- **WHAT THE TASK REQUIRES**
Search the records for the string "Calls" and copy every line where it turns up.

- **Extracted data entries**

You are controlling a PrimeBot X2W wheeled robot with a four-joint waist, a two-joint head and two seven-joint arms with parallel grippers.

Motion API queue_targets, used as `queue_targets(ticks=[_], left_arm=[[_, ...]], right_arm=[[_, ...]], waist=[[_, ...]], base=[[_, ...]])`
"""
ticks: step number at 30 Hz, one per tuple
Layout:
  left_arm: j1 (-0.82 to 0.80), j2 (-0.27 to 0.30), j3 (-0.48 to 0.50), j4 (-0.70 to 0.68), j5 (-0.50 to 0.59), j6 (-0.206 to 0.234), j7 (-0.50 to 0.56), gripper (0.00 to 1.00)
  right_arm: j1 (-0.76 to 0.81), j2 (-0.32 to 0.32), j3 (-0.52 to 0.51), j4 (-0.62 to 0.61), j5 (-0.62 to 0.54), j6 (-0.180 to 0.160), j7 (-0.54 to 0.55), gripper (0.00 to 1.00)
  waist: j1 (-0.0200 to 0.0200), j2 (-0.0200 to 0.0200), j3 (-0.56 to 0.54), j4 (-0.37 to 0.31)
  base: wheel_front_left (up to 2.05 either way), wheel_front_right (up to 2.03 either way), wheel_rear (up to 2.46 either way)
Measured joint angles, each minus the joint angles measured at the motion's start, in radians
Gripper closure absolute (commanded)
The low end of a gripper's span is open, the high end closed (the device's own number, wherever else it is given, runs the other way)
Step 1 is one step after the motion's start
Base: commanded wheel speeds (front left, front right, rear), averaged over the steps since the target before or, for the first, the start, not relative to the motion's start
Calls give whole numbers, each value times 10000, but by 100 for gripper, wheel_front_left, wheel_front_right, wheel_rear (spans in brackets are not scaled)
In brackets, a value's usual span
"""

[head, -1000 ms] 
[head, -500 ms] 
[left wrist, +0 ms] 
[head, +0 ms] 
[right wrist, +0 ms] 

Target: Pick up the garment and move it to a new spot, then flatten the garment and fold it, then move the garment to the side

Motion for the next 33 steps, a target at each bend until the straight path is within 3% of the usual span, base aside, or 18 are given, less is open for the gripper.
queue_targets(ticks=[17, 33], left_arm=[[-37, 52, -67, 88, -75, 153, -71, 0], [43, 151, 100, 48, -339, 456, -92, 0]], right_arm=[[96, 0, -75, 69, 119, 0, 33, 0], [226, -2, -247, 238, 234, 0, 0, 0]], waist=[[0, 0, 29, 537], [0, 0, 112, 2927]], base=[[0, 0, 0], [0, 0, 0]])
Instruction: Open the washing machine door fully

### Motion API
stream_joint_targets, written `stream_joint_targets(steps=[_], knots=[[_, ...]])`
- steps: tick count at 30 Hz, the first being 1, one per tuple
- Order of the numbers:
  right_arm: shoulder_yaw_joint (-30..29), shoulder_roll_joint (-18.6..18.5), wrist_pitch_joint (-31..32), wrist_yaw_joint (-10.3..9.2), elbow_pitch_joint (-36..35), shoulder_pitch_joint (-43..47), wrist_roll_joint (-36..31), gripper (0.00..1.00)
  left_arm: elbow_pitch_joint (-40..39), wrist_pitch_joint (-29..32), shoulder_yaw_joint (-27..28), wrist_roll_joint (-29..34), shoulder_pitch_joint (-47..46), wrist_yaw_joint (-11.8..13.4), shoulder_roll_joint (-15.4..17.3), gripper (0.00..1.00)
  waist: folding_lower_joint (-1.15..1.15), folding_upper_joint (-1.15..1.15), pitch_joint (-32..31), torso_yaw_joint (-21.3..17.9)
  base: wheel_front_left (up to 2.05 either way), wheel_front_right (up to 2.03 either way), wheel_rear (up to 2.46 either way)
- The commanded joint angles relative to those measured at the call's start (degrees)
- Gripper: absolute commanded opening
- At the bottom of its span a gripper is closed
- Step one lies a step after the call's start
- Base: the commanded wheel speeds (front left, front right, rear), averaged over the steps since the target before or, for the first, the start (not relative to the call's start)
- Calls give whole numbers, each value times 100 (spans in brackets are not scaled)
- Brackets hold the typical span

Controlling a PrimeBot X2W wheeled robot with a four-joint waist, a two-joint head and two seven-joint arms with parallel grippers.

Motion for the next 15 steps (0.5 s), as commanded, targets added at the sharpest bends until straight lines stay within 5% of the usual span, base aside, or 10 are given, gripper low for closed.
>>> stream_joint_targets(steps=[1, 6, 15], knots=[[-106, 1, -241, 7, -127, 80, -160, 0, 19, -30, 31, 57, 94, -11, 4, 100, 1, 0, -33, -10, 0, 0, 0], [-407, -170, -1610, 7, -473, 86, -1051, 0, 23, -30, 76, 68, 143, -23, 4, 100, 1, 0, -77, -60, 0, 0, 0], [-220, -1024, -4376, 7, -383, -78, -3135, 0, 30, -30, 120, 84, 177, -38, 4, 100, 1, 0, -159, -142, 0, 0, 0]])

- **REPLY**
Calls give whole numbers, each value times 10000, but by 100 for gripper, wheel_front_left, wheel_front_right, wheel_rear (spans in brackets are not scaled)
- Calls give whole numbers, each value times 100 (spans in brackets are not scaled)

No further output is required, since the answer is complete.